Sonneveld bersikeras tidak bersalah atas tuduhan tersebut. Dia mengklaim memiliki uang dari spekulasi dan memenangkan lotre dan judi. Dia juga mengaku memang membutuhkan banyak uang untuk membiayai operasi yang mahal, karena istrinya tengah menderita kanker payudara.
Hakim Raad van Justitie memutuskan vonis penjara 5 tahun kepada Sonneveld. Sementara istrinya, Caritas, menerima ganjaran penjara selama 3 bulan. Sonneveld sempat mengajukan banding sebanyak dua kali, tapi sia-sia. Sonneveld sempat menerima pengurangan masa tahanan selama tiga bulan pada 24 Juli 1917.
Kantor Nederlandsch Indische Escompto Maatschappij di Batavia pada 1915.
Foto : Wereldmuseum Amsterdam
Hakim Raad van Justitie memutuskan vonis penjara 5 tahun kepada Sonneveld. Sementara istrinya, Caritas menerima ganjaran penjara selama 3 bulan. Sonneveld sempat mengajukan banding sebanyak dua kali, tapi sia-sia. Sonneveld sempat menerima pengurangan masa tahanan selama tiga bulan pada 24 Juli 1917.
Koran Bataviaasch Nieuwsblad, 21 November 1916, memuat berita kecil tentang pencabutan gelar Kesatria Kelas 4 Militaire Willemsorde, telah diterimanya pada 7 Maret 1907. Setelah bebas, Sonneveld meninggalkan kota Batavia.

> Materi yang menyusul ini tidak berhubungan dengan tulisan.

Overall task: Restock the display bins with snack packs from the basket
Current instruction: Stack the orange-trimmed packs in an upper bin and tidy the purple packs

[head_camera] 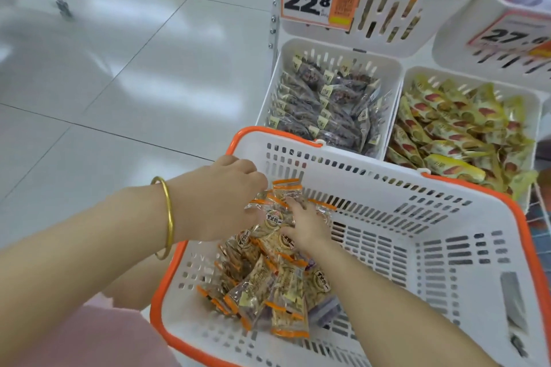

Sonneveld dikabarkan meninggal dunia diusia 65 tahun di Salatiga, Jawa Tengah, pada 3 September 1933. Sementara Caritas, istrinya sudah berpisah lama sejak Sonneveld masih berada di tahanan. Bagaimana nasib Caritas selanjutnya, tidak ada yang mengetahuinya lagi.